WHAT THE TASK ASKS
Only the lines from the beginning of the data below through the line containing "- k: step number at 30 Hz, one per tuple" belong in the response, each copied exactly.

━━━━━ GIVEN INFORMATION

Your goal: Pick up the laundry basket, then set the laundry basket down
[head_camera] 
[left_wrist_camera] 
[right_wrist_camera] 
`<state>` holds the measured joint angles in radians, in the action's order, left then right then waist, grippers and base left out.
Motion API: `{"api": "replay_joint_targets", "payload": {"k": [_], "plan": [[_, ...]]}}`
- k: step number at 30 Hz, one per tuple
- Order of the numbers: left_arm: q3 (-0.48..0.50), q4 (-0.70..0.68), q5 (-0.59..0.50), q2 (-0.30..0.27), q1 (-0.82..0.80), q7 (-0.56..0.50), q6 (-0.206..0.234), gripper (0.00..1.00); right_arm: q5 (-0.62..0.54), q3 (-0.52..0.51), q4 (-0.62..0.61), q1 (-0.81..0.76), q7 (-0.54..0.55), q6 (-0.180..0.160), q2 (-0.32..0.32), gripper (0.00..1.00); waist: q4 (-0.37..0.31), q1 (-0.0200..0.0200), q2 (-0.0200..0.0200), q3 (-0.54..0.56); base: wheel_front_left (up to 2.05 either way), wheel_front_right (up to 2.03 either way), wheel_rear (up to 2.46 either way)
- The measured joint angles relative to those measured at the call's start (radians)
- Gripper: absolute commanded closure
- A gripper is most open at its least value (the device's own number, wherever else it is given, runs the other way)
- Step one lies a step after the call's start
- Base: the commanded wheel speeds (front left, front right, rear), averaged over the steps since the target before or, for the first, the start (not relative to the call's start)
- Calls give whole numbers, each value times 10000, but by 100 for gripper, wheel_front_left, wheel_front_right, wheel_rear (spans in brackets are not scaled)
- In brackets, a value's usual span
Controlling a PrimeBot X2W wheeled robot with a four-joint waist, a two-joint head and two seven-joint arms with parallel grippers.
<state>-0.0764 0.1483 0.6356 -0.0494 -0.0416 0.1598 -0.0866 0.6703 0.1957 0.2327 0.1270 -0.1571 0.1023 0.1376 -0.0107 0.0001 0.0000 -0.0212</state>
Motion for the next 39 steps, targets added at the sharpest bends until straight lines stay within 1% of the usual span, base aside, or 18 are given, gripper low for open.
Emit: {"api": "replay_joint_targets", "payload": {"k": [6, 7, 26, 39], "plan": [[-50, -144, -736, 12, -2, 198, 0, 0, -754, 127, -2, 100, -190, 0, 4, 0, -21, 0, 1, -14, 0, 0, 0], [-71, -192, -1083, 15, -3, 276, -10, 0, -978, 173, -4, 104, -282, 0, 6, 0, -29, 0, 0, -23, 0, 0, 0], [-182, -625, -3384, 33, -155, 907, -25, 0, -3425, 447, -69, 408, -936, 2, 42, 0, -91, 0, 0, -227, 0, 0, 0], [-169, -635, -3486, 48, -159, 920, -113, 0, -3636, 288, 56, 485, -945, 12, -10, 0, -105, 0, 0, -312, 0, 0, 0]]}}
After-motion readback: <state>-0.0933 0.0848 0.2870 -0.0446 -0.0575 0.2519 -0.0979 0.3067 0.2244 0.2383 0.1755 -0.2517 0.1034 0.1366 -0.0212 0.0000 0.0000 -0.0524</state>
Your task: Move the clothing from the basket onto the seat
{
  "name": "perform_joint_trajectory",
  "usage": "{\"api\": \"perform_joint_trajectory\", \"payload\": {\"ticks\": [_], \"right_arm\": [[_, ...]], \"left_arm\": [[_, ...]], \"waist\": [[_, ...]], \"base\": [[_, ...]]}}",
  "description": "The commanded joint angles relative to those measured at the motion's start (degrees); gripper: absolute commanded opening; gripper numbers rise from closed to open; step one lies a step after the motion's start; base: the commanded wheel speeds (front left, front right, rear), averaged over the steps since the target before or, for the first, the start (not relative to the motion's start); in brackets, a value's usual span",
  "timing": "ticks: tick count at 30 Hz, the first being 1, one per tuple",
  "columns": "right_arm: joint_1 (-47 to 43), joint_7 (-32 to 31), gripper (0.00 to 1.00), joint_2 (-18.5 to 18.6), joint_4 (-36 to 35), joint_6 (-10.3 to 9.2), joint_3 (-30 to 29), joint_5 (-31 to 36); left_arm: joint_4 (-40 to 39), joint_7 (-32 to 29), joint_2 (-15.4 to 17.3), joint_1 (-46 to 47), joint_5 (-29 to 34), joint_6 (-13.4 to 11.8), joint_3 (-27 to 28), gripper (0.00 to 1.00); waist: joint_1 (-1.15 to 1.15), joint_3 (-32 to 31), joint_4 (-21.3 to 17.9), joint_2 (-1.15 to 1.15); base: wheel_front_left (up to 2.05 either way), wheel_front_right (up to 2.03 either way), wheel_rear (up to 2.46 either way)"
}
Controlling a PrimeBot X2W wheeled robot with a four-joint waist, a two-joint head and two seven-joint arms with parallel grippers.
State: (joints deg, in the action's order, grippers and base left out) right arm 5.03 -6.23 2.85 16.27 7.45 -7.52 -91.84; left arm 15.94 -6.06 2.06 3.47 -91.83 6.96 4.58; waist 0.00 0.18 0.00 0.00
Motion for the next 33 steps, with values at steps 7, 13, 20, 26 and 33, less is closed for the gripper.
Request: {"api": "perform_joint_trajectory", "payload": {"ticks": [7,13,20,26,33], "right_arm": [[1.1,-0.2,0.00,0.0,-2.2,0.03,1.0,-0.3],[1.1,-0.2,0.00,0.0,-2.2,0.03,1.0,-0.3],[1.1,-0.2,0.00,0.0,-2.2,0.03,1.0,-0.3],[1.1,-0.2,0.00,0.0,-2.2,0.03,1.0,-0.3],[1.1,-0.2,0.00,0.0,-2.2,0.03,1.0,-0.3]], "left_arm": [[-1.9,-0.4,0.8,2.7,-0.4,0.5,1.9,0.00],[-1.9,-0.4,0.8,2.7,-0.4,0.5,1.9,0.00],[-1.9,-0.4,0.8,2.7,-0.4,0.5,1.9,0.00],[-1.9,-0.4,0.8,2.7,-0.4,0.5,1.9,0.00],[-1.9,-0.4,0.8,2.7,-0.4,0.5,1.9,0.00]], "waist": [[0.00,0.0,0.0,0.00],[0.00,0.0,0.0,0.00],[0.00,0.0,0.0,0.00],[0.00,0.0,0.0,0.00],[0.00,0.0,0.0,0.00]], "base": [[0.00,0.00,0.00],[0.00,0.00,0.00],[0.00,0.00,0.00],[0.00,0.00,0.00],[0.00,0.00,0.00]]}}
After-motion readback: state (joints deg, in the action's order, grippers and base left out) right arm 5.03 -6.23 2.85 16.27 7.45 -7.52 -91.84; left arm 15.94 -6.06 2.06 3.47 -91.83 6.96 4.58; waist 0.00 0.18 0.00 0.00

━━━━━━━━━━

RESULT OF THIS TASK
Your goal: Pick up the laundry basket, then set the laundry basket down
[head_camera] 
[left_wrist_camera] 
[right_wrist_camera] 
`<state>` holds the measured joint angles in radians, in the action's order, left then right then waist, grippers and base left out.
Motion API: `{"api": "replay_joint_targets", "payload": {"k": [_], "plan": [[_, ...]]}}`
- k: step number at 30 Hz, one per tuple

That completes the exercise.